- [Records from a dataset]:
++++++++++++++++++++

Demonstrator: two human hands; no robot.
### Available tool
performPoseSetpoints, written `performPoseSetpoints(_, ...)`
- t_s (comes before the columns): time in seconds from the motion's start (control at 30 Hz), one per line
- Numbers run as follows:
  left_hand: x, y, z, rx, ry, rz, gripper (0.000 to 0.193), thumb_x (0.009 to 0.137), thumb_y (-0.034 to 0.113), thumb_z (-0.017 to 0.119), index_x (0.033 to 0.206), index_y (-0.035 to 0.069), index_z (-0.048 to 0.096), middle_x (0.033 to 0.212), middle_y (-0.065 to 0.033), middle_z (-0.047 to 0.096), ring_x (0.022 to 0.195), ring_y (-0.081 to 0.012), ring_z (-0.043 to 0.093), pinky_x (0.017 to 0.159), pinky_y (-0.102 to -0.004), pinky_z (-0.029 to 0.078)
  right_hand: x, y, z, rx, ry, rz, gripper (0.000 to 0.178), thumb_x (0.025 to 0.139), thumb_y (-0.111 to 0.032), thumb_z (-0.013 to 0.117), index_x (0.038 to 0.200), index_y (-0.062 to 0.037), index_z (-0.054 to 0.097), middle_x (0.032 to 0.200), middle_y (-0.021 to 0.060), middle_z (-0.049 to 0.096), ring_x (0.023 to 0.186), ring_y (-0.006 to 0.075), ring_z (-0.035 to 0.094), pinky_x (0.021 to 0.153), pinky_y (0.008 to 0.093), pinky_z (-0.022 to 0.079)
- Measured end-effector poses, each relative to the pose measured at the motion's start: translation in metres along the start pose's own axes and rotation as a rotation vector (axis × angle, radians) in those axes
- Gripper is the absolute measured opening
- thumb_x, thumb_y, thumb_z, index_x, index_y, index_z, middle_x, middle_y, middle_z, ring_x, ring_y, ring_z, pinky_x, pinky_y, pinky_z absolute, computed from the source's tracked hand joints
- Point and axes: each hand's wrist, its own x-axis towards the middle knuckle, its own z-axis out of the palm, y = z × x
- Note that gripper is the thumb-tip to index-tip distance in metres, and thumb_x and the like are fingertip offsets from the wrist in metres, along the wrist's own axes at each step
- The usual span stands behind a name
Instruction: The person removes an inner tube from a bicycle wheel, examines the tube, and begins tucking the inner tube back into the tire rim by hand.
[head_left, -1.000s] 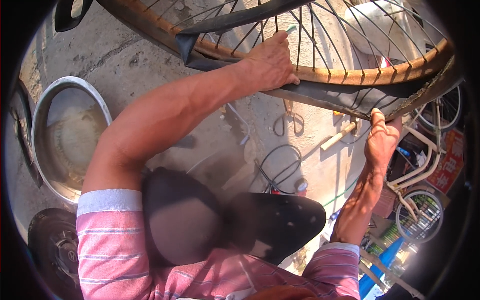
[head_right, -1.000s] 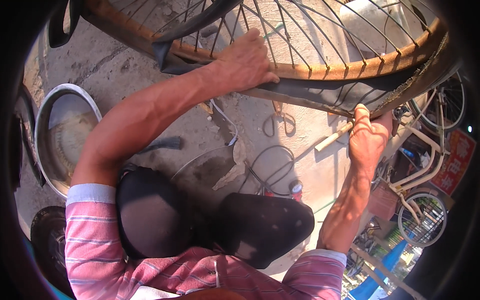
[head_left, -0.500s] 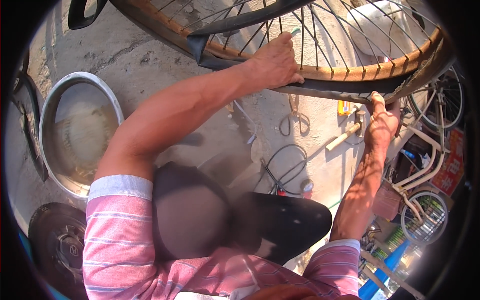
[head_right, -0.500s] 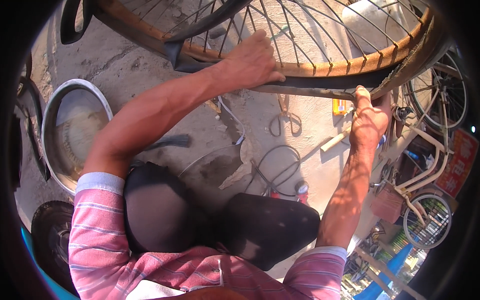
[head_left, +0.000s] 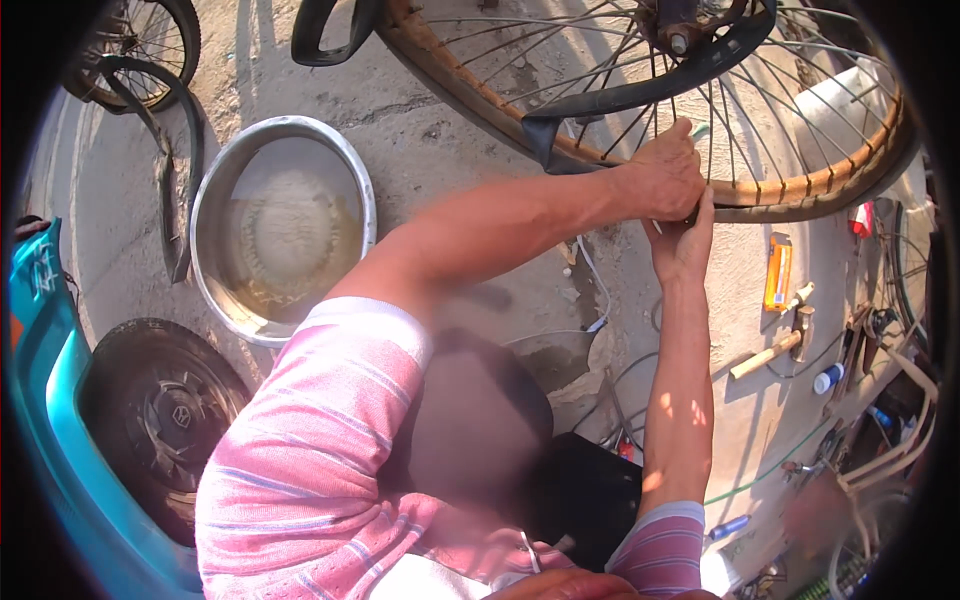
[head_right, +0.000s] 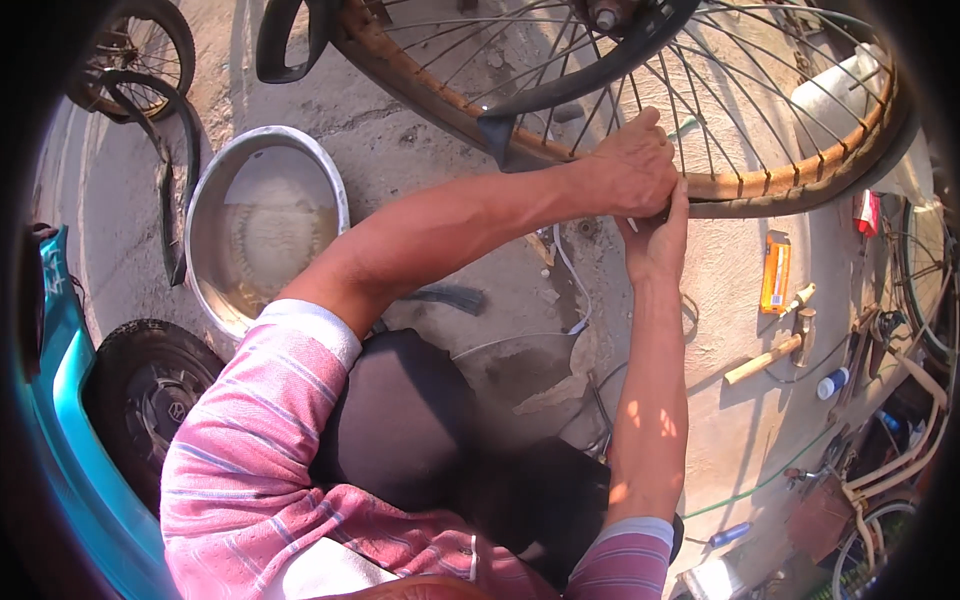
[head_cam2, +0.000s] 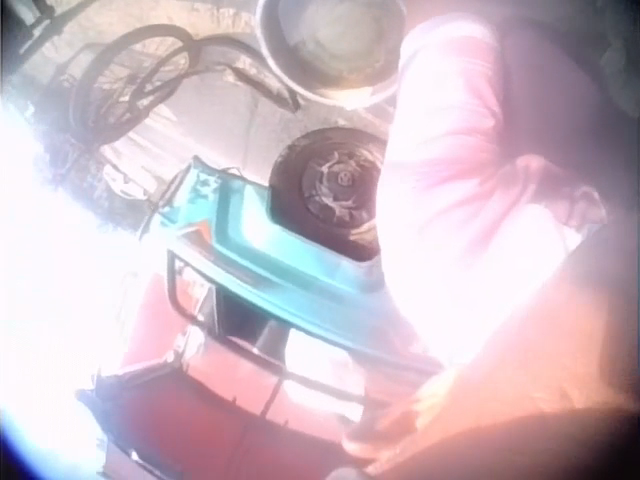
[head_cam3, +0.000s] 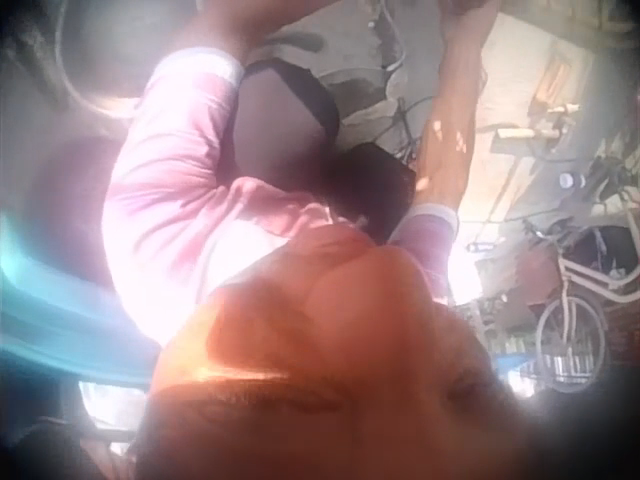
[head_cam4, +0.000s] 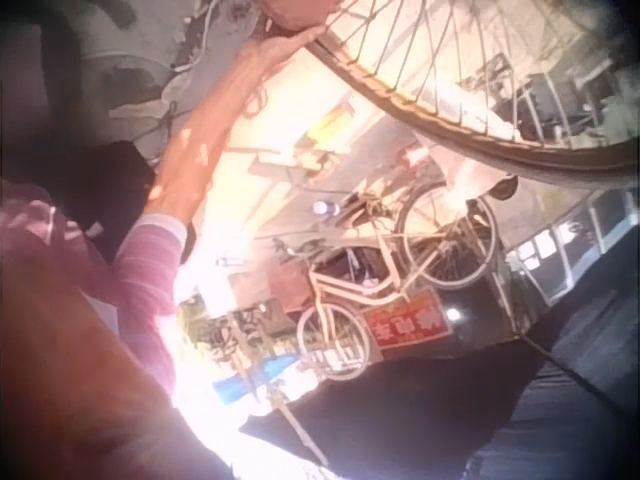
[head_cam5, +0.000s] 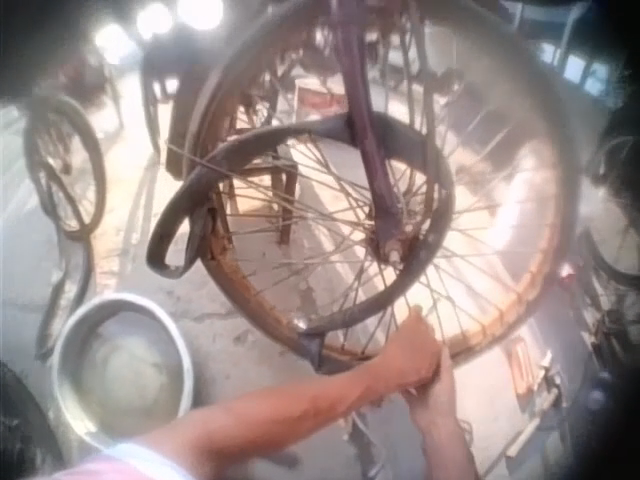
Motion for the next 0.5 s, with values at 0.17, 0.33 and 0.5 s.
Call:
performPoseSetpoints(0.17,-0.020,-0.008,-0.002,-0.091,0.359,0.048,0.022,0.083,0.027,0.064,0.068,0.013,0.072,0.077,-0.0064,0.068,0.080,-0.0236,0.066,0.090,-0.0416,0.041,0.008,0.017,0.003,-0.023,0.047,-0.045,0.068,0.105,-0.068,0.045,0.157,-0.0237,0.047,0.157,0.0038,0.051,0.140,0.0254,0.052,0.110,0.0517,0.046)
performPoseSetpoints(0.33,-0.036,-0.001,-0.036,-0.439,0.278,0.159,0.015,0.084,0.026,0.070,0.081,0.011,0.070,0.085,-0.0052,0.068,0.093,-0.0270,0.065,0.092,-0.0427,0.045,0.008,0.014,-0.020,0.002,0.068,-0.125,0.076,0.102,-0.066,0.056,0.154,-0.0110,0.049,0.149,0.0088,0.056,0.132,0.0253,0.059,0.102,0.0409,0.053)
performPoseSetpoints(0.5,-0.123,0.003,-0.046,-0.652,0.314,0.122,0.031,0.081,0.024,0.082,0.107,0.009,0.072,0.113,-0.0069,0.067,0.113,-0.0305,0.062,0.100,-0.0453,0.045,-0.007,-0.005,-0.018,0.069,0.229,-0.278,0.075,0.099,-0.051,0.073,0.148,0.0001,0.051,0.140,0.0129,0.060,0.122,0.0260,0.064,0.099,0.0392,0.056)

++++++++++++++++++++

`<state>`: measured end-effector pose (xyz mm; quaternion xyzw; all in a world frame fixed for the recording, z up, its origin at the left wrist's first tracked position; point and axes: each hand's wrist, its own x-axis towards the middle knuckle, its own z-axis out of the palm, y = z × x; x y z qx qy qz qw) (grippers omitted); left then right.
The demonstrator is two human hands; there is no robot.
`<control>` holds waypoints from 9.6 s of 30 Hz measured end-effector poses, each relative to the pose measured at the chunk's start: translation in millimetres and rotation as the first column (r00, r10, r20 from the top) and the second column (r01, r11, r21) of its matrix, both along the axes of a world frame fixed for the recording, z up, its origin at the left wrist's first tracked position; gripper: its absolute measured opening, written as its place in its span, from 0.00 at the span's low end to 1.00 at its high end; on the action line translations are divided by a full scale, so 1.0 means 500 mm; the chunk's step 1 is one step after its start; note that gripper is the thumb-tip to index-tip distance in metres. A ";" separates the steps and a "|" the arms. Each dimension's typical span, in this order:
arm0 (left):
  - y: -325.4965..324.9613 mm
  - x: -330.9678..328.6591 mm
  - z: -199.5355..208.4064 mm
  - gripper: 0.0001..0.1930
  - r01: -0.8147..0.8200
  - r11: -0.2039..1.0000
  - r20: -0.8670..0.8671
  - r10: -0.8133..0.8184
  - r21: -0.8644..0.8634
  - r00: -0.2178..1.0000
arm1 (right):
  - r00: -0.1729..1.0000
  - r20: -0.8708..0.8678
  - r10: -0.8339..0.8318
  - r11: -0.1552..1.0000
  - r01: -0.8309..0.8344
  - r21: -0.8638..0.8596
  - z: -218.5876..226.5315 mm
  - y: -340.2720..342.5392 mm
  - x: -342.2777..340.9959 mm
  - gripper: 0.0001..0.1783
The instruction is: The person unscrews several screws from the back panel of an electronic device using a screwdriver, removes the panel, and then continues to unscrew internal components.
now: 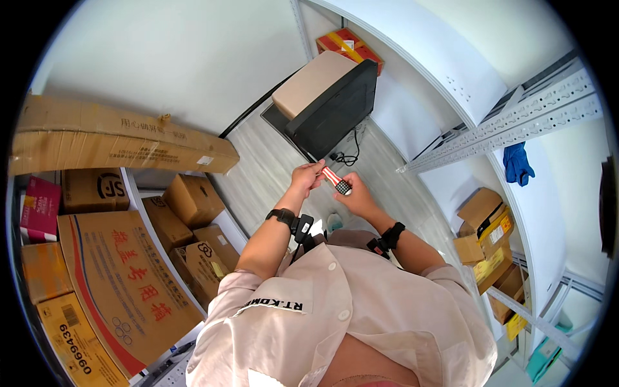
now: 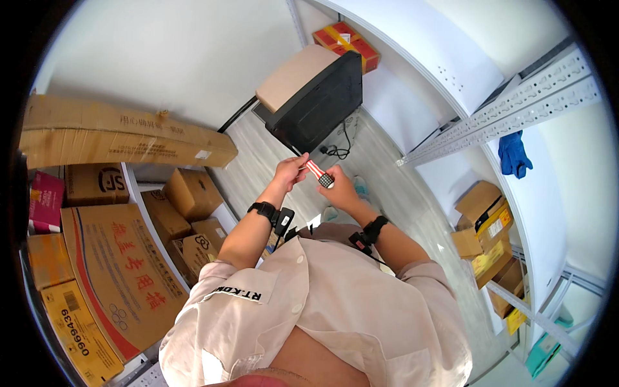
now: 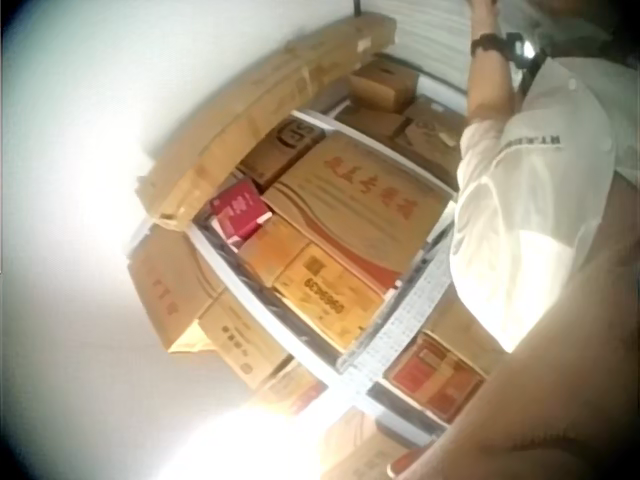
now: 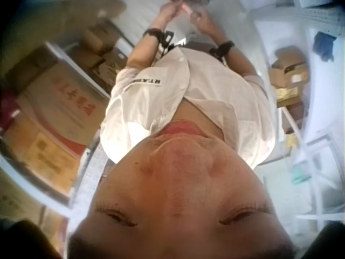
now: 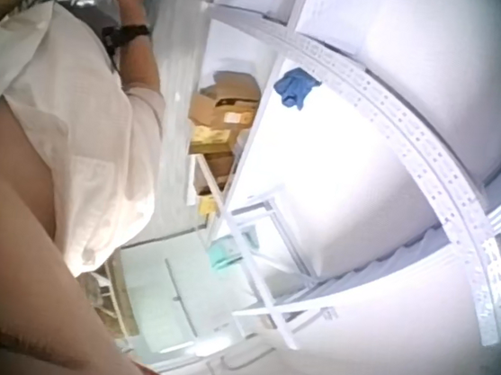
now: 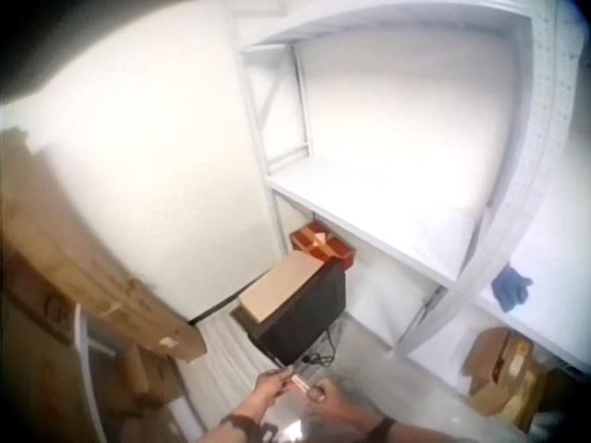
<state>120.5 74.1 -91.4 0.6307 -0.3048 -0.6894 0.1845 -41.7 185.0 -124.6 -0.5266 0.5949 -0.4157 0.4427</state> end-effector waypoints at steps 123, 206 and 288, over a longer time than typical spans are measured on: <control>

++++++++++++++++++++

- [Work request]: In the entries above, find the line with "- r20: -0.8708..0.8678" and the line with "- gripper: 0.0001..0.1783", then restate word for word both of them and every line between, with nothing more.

- [Exercise result]:
  - r20: -0.8708..0.8678
  - r10: -0.8339..0.8318
  - r11: -0.1552..1.0000
  - r01: -0.8309..0.8344
  - r21: -0.8638..0.8596
  - z: -218.5876..226.5315 mm
  - y: -340.2720..342.5392 mm
  - x: -342.2777..340.9959 mm
  - gripper: 0.0001..0.1783

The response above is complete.